Re: Control your disk usage in PG: Introduction to Disk Quota Extension

From: Hubert Zhang <hzhang(at)pivotal(dot)io>
To: Michael Paquier <michael(at)paquier(dot)xyz>
Cc: Robert Haas <robertmhaas(at)gmail(dot)com>, "pgsql-hackers(at)postgresql(dot)org" <pgsql-hackers(at)postgresql(dot)org>, Tomas Vondra <tomas(dot)vondra(at)2ndquadrant(dot)com>, Heikki Linnakangas <hlinnakangas(at)pivotal(dot)io>
Subject: Re: Control your disk usage in PG: Introduction to Disk Quota Extension
Date: 2019-01-30 02:26:52
Message-ID: CAB0yre=PbBY-obEFqmkLpSvL=VRx_D3DPsnBn7kAKOah8Z-aVg@mail.gmail.com
Views: Raw Message | Whole Thread | Download mbox | Resend email
Thread:
Lists: pgsql-hackers

Hi Michael, Robert
For you question about the hook position, I want to explain more about the
background why we want to introduce these hooks.
We wrote a diskquota extension <https://github.com/greenplum-db/diskquota>
for Postgresql(which is inspired by Heikki's pg_quota
<https://github.com/hlinnaka/pg_quota>).
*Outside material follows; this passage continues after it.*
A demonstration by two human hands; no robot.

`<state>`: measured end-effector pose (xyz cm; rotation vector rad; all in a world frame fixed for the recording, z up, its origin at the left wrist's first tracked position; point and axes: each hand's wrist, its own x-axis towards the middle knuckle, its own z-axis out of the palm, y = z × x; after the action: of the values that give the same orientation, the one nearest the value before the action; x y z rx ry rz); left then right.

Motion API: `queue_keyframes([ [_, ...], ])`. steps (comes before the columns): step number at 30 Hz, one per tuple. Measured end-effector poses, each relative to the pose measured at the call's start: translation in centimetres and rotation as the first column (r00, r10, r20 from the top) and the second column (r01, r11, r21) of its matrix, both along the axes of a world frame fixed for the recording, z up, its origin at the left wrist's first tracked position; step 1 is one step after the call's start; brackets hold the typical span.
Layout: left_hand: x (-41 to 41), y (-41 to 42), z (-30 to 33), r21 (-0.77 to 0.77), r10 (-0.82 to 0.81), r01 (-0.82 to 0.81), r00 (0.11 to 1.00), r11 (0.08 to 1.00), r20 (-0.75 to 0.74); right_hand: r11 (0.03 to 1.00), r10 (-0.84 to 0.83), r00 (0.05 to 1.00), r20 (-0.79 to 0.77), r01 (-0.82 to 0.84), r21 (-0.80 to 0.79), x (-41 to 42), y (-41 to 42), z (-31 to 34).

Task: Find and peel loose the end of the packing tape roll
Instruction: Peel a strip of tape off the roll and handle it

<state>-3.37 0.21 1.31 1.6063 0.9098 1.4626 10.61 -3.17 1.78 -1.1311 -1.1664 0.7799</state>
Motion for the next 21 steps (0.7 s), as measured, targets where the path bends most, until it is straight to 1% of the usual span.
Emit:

Diskquota extension is used to
control the disk usage in Postgresql in a fine-grained way, which means:
1. You could set disk quota limit at schema level or role level.
2. A background worker will gather the current disk usage for each
schema/role in realtime.
3. A background worker will generate the blacklist for schema/role whose
quota limit is exceeded.
4. New transaction want to insert data into the schema/role in the
blacklist will be cancelled.

In step 2, gathering the current disk usage for each schema needs to sum
disk size of all the tables in this schema. This is a time consuming
operation. We want to use hooks in SMGR to detect the Active Table, and
only recalculate the disk size of all the Active Tables.
For example, the smgrextend hook indicates that you allocate a new block
and the table need to be treated as Active Table.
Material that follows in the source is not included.